After Tournier's departure, two "Best Of" albums were released, Progressive History X, a compilation spanning their entire ten year producing history, and, in 2001, Progressive History XXX, a three CD box-set including many rare and hard to find mixes. Both releases were packaged with artwork from "Just Your Average Second On This Planet" 1997–1998, Discotheque by David Bethell The box-set contained black, red, white and blue versions of the same original cover art, and had a poster of the silhouette image on one side and all other album covers on the back.
In 2002, The Fluke DJs were formed, a live-show pairing of Fugler and Hugh Bryder. Bryder was a DJ who had assisted Fluke in their live performances since 1993 as well as working with other DJs such as Seb Fontaine while holding a DJ residency at MTV's special event parties. This seemed to indicate further rifts within the band as this DJ combination included neither Bryant nor Tournier.
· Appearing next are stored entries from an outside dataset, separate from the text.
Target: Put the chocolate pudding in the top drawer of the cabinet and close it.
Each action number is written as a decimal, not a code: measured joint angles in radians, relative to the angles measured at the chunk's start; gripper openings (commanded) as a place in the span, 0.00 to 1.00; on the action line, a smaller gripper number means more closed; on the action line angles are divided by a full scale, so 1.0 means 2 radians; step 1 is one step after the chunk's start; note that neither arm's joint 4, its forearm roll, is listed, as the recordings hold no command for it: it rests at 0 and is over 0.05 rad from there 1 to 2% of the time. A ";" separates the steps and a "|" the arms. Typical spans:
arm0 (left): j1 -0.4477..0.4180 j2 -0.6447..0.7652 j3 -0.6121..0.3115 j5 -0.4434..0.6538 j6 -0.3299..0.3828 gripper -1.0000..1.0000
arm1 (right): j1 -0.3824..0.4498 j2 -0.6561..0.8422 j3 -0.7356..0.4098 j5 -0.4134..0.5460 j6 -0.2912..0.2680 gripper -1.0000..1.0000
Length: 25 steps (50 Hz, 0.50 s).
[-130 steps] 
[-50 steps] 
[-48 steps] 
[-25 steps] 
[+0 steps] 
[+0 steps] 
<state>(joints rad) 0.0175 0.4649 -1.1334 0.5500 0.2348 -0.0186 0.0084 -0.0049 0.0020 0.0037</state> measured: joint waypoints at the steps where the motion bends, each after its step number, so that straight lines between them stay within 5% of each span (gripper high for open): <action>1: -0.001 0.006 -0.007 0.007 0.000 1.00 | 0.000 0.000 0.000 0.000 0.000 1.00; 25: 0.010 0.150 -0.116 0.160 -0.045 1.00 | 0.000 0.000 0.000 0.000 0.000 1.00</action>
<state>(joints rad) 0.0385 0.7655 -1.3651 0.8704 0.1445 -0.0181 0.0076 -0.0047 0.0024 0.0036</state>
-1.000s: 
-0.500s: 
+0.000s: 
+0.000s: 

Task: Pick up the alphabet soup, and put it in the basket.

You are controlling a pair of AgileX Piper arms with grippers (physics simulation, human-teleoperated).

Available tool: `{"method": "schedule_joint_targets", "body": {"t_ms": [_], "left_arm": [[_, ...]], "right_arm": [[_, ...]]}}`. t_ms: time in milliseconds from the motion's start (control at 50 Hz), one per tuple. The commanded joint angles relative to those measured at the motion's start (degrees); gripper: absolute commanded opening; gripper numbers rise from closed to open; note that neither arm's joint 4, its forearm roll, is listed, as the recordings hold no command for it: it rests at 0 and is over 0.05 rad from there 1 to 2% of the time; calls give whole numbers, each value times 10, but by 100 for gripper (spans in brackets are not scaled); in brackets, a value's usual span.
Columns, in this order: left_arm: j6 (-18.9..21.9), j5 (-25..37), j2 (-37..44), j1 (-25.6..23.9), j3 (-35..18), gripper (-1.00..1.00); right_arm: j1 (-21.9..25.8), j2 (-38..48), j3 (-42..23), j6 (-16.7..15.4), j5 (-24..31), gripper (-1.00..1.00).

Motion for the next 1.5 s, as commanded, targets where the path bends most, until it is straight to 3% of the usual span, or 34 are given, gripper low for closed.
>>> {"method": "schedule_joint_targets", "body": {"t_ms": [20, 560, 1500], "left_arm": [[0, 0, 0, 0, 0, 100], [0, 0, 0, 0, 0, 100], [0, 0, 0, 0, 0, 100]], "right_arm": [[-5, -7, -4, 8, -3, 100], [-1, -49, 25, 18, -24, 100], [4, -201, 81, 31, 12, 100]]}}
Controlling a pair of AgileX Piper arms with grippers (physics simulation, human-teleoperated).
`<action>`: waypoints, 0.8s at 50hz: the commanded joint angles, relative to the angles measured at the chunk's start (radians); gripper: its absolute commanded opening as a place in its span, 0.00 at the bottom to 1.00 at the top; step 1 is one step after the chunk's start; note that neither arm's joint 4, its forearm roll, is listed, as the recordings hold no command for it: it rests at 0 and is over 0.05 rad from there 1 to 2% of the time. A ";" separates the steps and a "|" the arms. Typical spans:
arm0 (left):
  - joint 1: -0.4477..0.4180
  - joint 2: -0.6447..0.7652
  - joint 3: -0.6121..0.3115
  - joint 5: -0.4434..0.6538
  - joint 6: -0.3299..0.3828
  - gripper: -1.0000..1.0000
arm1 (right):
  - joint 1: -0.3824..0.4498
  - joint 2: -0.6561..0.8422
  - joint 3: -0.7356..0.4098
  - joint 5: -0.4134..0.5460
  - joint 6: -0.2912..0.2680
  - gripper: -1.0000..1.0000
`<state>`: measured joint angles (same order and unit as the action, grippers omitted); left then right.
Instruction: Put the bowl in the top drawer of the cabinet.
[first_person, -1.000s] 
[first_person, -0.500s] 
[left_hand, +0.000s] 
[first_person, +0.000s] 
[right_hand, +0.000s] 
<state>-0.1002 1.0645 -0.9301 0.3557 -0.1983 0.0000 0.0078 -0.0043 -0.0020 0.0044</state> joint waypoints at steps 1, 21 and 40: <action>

However, Fugler denied these rumours shortly after they surfaced claiming that the band merely needed some time away from each other after their intense work on Risotto.
In 2000, Fluke produced a promotional CD named The Xmas Demos, which included early versions of many of the tracks intended for the album Puppy. Speculation about a new album was furthered when, in 2003, the remaining members of Fluke released two singles forming the basis of this next album. Though the aptly titled "Slap It: The Return" signaled a break from the past, with the writing credits listed simply as "Bryant/Fugler" under the Appalooso label, "Pulse" exemplified a much darker style and was released on the One Little Indian label. In 2003, Fluke released their fifth studio album and first without Tournier, Puppy, six years after Risotto. The name of the album was inspired by Jeff Koons' fifty foot sculpture of a puppy that stands outside the Guggenheim museum in Bilbao. This album proved to be similar to the earlier Risotto tracks in tempo and mood, but with the introduction of some new ideas, such as the inclusion of a blues track, "Blue Sky", and a very dark techno orientated bonus track, "Pulse".
The album was not received well critically with most of the critics labelling the album as dated. Andy Gill of The Independent wrote:
The only single to be released from Puppy after the album's release was "Switch", which was released in CD and vinyl formats. The track was used on the soundtrack for the Electronic Arts video game Need For Speed Underground 2 but achieved nowhere near the critical or popular acclaim of the singles from Risotto, not even appearing in the UK top 40.
In late 2005, Bryant and Fugler teamed up with Jan Burton, Wild Oscar, Robin Goodridge, Dilshani Weerasinghe, Marli Buck and producer Andy Gray to form 2 Bit Pie with a limited release of "Nobody Never". This track retained the rough vocals and electronic feel that was by now characteristic of Fluke, but had a stronger emphasis on live playback and real instruments. In May 2006, there were club previews of two new 2 Bit Pie songs, "Little Things" and "Here I Come" (sample). On 4 September 2006, 2 Bit Pie released their first album, 2Pie Island, in the UK to minimal critical attention. No further albums were released.